EXERCISE DETAILS:
Return every line from the records below with the string "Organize".

Top of TASK INPUT

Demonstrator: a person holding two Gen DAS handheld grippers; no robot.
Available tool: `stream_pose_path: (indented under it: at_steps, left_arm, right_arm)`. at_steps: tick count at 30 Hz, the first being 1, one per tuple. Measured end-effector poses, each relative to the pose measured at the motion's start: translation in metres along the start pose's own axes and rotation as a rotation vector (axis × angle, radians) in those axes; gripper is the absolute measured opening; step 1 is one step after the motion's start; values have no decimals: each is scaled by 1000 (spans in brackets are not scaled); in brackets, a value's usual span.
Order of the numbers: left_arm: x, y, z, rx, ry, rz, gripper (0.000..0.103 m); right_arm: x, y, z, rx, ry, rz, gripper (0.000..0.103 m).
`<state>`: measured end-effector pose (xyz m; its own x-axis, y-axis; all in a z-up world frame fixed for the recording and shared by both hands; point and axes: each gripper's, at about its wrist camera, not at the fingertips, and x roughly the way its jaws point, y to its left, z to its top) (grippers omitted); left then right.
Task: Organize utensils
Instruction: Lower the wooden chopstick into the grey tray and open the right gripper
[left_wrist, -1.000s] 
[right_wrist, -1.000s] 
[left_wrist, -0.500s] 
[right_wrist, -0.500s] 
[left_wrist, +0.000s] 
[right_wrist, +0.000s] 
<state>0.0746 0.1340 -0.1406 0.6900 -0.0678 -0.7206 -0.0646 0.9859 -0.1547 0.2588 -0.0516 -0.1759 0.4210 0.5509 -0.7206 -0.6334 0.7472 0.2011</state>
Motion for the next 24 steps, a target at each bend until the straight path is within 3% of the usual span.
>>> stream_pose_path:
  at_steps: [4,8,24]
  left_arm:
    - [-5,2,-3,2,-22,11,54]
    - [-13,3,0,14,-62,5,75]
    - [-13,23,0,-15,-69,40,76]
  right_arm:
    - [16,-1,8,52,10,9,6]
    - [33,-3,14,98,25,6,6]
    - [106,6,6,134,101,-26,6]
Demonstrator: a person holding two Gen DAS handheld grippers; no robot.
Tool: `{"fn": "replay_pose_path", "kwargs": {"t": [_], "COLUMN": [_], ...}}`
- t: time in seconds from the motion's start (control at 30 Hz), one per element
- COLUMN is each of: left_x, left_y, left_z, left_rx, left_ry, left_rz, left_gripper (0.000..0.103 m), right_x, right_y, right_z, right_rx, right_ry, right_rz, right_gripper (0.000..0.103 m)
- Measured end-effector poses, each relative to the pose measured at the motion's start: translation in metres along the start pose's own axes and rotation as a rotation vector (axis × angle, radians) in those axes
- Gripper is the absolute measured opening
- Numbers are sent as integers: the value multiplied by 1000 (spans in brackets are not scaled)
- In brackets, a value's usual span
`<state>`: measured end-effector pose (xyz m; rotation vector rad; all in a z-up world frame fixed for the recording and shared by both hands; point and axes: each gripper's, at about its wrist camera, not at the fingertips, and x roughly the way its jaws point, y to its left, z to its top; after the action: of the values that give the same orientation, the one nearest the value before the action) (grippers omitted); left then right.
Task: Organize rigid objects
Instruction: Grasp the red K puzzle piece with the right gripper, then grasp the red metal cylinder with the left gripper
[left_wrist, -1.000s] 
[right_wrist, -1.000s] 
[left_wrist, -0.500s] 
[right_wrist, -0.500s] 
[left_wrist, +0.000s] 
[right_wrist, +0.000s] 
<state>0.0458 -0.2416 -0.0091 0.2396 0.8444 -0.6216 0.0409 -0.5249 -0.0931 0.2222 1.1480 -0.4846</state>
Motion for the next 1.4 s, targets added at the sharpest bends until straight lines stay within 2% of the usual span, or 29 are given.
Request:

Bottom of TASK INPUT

EXERCISE OUTPUT:
Task: Organize utensils
Task: Organize rigid objects

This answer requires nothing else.